# Best Refugium Plants



## rob 69 (Sep 11, 2004)

What is the best Refugium plant to use to reduce nitrates? :icon_conf


----------



## Wö£fëñxXx (Dec 2, 2003)

Actually a water change is the best way to reduce nitrAtes..


----------



## Ibn (Nov 19, 2003)

Most stem plants make decent to great plants for the refugium. While they're great as nitrate sinks, you'll also be dosing very often, which makes this route a double-edge sword. Easier to do those regular water changes (nitrates aren't usually high in a planted tank once it's established).

If you're still inclined to give it a shot, hornwort, wisteria, ambulia, duckweed, and riccia comes to mind.


----------



## rob 69 (Sep 11, 2004)

*Ya*

Well This tank that i am going to Make the refugium for is a none planted 150 Gallon africain cichlid tank. Dose duck weed need lots of light?


----------



## Ibn (Nov 19, 2003)

Not really, that stuff is really easy to grow and in time will cover the surface of the tank. Just make sure that none of it gets back into the main tank, otherwise, you'll end up with some in there as well.

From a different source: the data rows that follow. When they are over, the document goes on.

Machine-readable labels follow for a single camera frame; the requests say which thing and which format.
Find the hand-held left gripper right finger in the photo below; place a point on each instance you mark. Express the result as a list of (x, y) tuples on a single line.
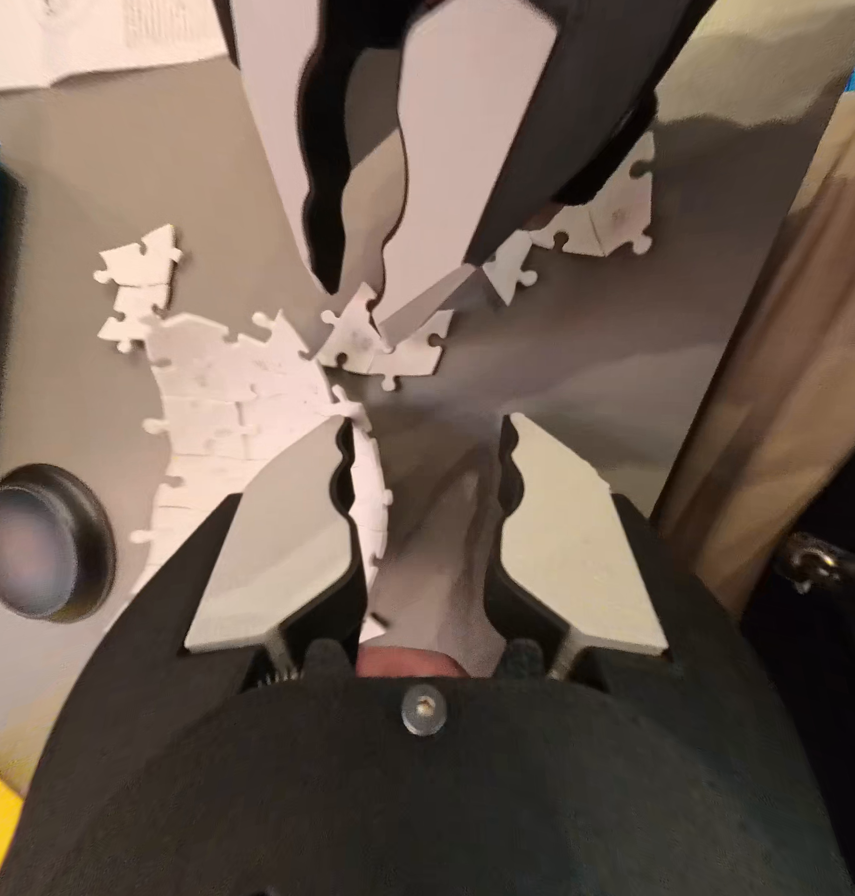
[(581, 560)]

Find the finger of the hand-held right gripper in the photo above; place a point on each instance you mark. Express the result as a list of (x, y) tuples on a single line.
[(273, 91), (462, 126)]

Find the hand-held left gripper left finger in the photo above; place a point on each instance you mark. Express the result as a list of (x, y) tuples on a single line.
[(280, 553)]

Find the partly built white puzzle ball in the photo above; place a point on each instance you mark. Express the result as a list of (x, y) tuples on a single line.
[(224, 392)]

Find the two-piece joined puzzle segment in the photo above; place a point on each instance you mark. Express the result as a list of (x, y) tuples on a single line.
[(140, 280)]

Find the white printed instruction leaflet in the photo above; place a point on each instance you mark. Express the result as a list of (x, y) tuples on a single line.
[(84, 35)]

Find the metal badge clip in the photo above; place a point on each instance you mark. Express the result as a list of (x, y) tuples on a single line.
[(812, 563)]

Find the black round cup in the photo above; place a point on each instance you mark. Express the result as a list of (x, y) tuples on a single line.
[(35, 546)]

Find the beige trousers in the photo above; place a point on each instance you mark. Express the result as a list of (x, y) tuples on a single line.
[(784, 350)]

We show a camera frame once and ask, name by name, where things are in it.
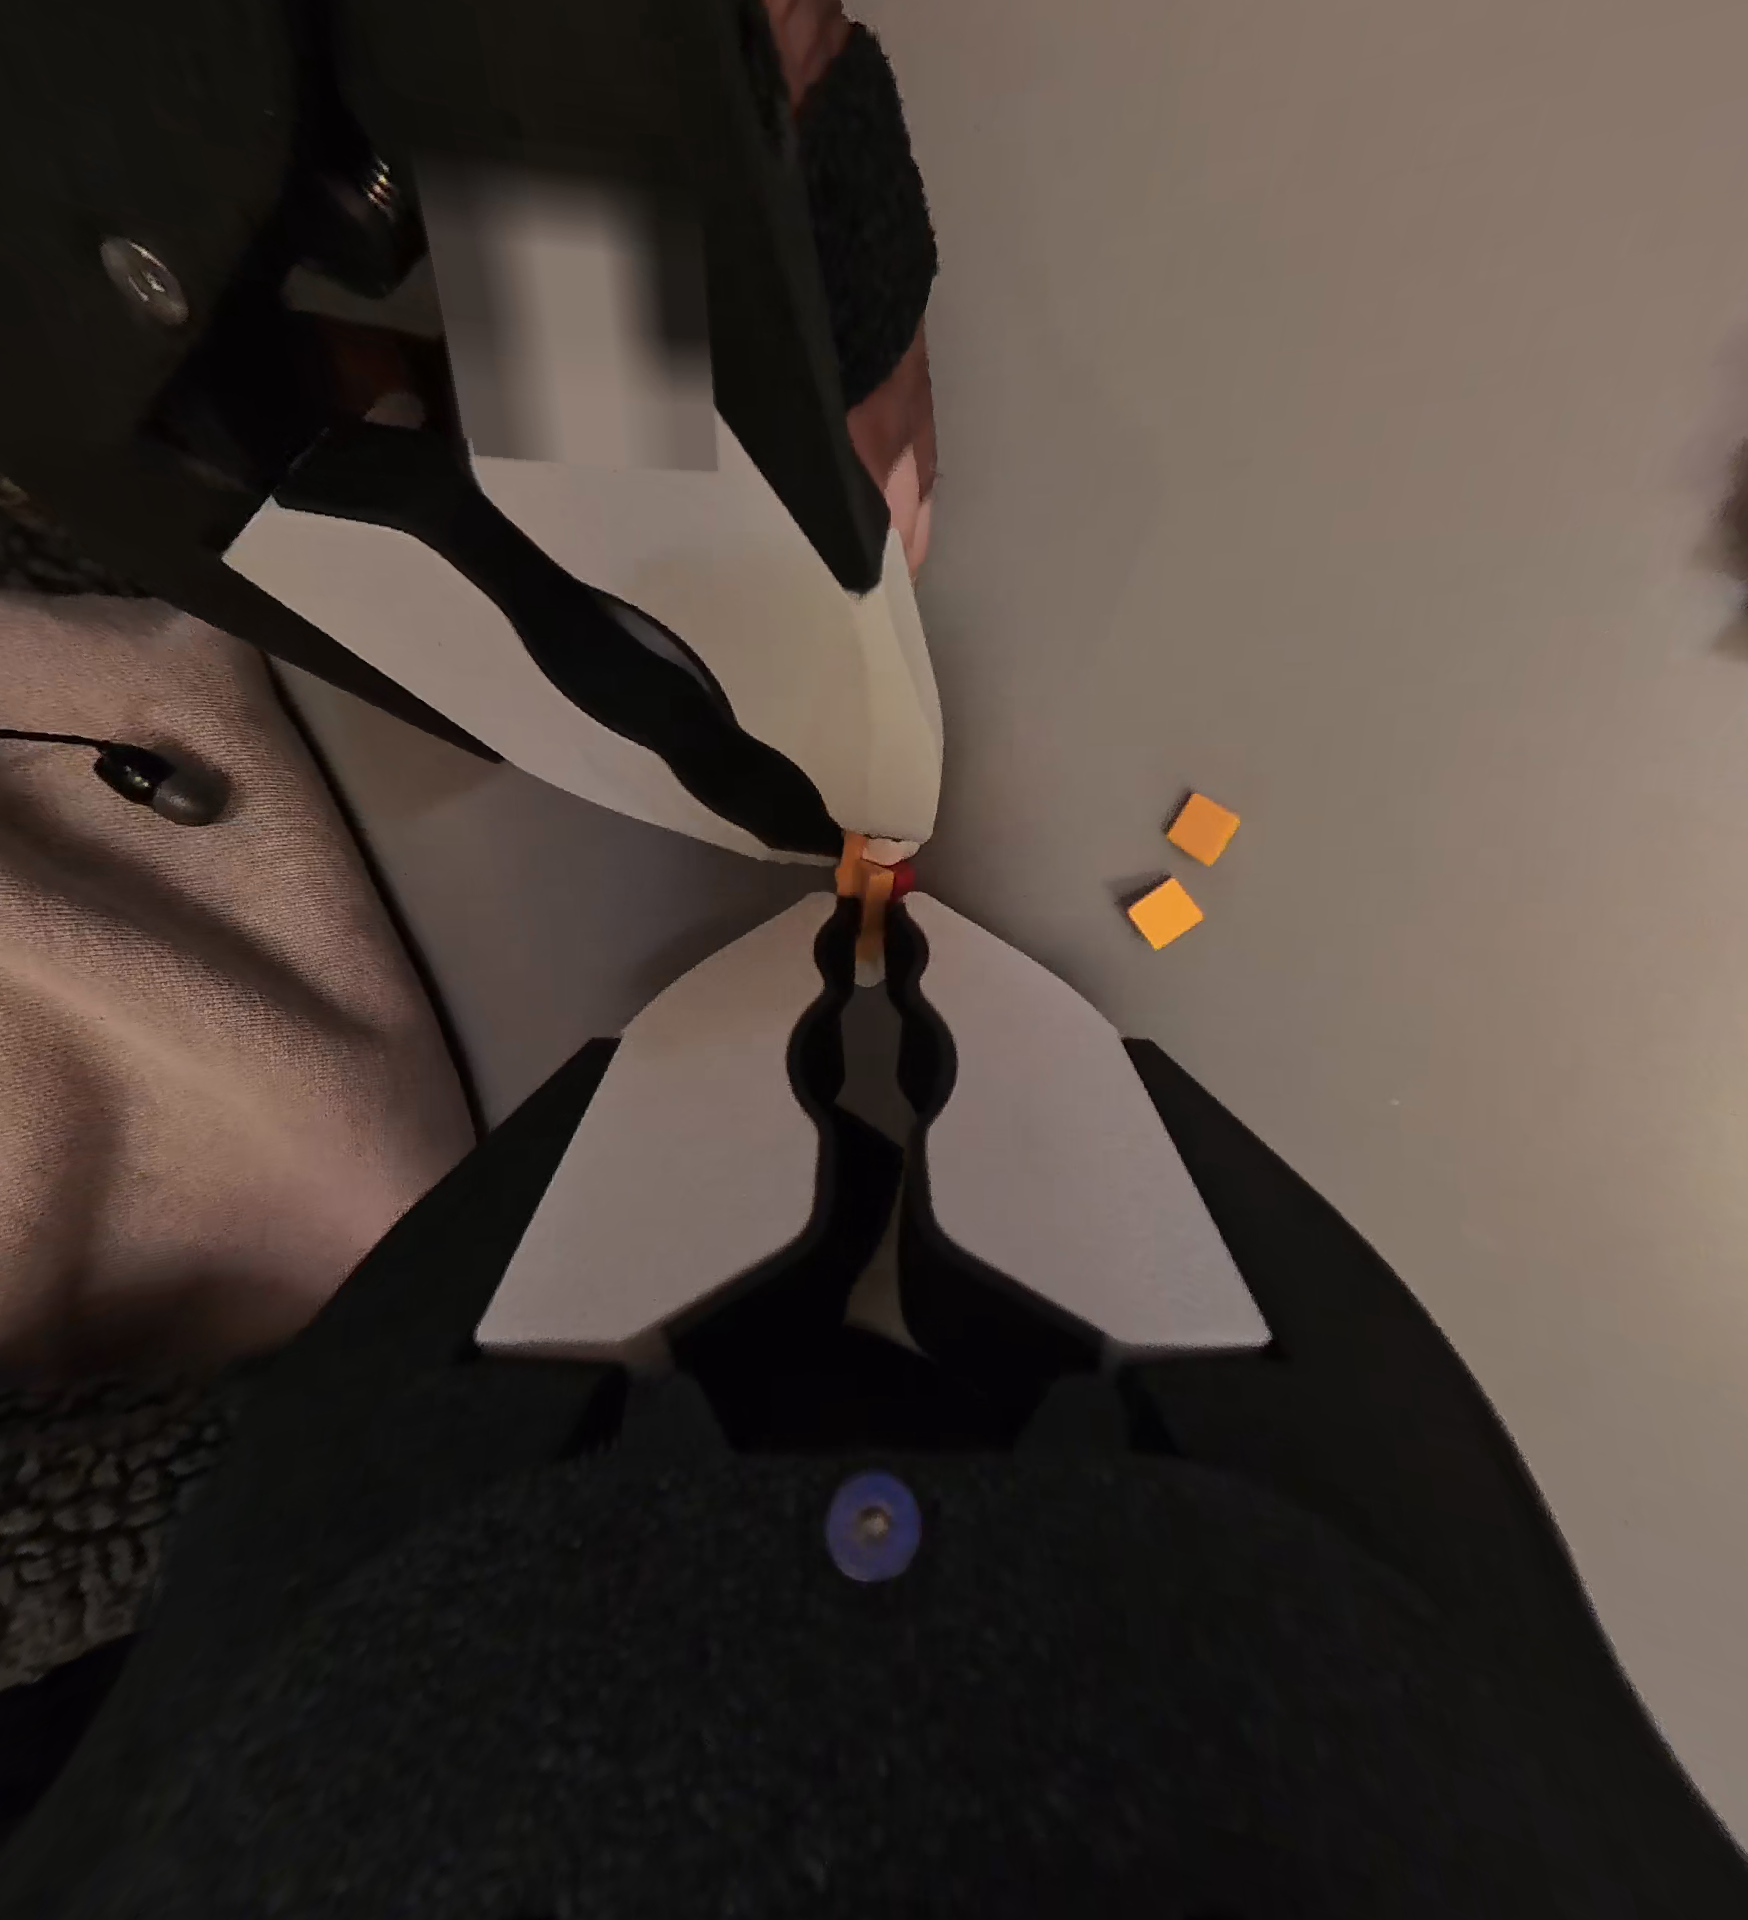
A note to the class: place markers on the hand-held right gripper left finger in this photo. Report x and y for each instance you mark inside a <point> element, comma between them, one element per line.
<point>666,1185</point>

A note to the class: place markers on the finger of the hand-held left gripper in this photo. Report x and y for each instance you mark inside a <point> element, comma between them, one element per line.
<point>815,601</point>
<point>410,630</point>

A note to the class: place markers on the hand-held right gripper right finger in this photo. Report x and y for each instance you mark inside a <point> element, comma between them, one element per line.
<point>1101,1185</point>

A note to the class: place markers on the orange and red lego assembly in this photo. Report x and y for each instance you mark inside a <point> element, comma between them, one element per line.
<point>852,862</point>

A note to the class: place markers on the small orange lego tile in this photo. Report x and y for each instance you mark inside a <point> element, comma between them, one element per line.
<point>1206,829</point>
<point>1165,913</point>

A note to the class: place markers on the person's left hand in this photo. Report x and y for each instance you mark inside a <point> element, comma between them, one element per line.
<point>905,465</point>

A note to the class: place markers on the person's beige sweater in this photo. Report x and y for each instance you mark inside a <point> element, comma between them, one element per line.
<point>140,1125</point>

Some of your African cichlids (mbunas, tropheus sp.) might eat it also, so it might not be a bad idea. Just don't let it get out of hand.


----------



## rob 69 (Sep 11, 2004)

*so*

So do you guys think it is a good idea to make one for my tank ? I do my whater changes just want a liittlie more help with the nitrates. Because you know how african guys are lots of OVER STOCKING.


----------



## Ibn (Nov 19, 2003)

Funny how I was talking to another guy at the fish store about this earlier today. He was thinking of plumbing a refugium into his 240G African cichlid tank...

I think that it's just easier to do those water changes, or you can even add plants to the tank itself (try java ferns and anubias first). Oh, and I do know how African cichlid keepers overstock their tanks to keep aggression down...


----------



## Rex Grigg (Dec 10, 2002)

Actually an African tank is one of the few places in FW where I think a refugium really makes sense. Those guys can be nitrate producers! And if they guy has a 240 gallon tank it would not be hard to put in a good sized refugium in the stand and load it with fast growers.


----------



## GulfCoastAquarian (Jul 30, 2002)

I agree that a refugium is a perfect match for any African Cichlid tank. I had a 55g Mbuna tank in which I had a hard time keeping NO3 levels below 40-60ppm without doing water changes more than once a week. I tried a few plants in the tank but the Mbuna would eat them before they had a chance to grow. Duckweed probably wouldn't even last very long. 
Duckweed would be perfect in a shallow refugium, or a stem plant like Anachris for a deeper refugium with more light.


----------



## Hygro-Junkie (Mar 12, 2003)

Im not familiar w/ african cichlid water params but arent the ph levels higher than a planted tank? I assume the refugium would be a low-tech, no co2, low light to keep the ph at least in the 7's?


----------



## Rex Grigg (Dec 10, 2002)

Actually the pH in the refugium will be the same as the tank since they share a water supply. One would have to pick the plants carefully but it could be done in the 2-2.5 wpg range.


----------



## teddo10 (Nov 9, 2004)

How about Ceratopteris pteroides?
Grows very fast, needs a lot of nitrates, no CO2 needed: it floates!
Ed


----------



## rob 69 (Sep 11, 2004)

I have been out of the hobby for a few years. But now i am back and want to do this refugium idea on my new african cichlid tank. So anymore input on what would be a good plant for it?


----------



## lauraleellbp (Feb 3, 2008)

Ibn said:


> hornwort, wisteria, ambulia, duckweed, and riccia comes to mind.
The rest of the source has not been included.